> Exercise
Lines below that hold the word "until" must be copied in full.

> Extracted material
┄┄┄┄┄┄┄┄┄┄┄┄┄┄┄┄┄┄┄┄

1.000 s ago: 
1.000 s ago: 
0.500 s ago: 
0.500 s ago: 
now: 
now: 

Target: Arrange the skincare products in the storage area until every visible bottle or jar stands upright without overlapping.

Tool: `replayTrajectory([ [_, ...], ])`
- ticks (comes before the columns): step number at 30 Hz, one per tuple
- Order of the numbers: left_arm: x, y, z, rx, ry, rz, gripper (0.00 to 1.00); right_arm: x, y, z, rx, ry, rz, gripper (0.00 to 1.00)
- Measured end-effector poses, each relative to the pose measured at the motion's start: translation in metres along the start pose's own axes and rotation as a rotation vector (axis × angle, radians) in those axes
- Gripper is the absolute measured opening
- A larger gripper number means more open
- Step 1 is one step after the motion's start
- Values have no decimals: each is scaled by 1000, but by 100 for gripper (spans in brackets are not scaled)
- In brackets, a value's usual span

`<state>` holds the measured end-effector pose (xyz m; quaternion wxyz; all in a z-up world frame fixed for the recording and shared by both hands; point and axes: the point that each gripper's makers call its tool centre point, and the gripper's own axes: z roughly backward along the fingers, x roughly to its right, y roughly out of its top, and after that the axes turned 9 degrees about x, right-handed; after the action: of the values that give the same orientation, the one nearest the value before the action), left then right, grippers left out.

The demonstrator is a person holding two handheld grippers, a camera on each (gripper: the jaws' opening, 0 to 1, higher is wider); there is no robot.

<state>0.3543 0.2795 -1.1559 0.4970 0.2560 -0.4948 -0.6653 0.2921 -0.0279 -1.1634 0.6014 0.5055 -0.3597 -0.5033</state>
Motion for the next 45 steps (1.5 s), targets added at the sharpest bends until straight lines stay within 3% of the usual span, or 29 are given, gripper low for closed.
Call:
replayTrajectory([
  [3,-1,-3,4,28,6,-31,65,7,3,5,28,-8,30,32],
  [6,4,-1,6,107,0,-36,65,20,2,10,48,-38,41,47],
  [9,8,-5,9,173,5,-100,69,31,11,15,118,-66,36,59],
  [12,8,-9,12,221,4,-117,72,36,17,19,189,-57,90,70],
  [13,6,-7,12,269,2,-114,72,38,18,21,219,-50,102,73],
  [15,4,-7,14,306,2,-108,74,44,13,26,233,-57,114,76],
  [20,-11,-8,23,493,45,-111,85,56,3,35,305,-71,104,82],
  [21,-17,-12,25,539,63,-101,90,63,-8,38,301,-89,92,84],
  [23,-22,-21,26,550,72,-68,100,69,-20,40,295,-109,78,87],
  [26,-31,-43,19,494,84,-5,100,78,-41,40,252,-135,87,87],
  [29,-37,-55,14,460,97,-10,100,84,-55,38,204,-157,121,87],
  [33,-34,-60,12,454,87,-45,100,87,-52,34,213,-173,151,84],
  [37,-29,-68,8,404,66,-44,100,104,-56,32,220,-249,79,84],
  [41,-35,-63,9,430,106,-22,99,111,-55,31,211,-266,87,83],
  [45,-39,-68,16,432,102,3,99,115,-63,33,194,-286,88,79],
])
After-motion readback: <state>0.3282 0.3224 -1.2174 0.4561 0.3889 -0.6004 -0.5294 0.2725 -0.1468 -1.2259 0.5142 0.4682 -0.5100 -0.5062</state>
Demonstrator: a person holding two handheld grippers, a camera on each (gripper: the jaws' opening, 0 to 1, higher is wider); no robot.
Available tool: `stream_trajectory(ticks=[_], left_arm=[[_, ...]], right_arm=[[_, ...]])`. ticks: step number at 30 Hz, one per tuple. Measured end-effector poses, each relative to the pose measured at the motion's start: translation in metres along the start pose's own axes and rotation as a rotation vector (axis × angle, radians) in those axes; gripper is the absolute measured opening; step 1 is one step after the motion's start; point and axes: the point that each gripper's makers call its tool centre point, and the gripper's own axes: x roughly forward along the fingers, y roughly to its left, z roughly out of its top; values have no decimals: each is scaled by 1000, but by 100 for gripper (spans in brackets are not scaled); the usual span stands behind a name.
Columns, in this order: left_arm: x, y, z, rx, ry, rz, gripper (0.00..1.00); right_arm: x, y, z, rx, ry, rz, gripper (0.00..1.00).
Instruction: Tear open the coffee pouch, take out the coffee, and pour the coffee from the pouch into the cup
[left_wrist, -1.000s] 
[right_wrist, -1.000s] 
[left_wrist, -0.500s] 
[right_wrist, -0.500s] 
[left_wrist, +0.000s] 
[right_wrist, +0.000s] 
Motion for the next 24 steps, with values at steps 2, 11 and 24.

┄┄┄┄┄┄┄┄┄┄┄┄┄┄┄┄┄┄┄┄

> Written solution
Target: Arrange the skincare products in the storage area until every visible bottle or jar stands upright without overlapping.
Motion for the next 45 steps (1.5 s), targets added at the sharpest bends until straight lines stay within 3% of the usual span, or 29 are given, gripper low for closed.

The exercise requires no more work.